Provided entries START

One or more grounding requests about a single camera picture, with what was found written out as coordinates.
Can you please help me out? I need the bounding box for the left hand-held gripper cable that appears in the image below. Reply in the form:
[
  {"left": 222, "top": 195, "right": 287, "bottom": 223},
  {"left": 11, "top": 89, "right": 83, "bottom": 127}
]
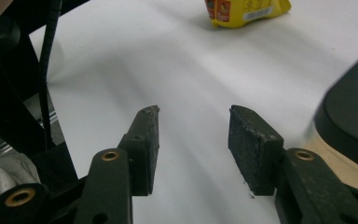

Provided entries END

[Task brief]
Wherever the word "right" appears in the records above, copy that line.

[Output of the exercise]
  {"left": 222, "top": 195, "right": 287, "bottom": 223},
  {"left": 11, "top": 89, "right": 83, "bottom": 127}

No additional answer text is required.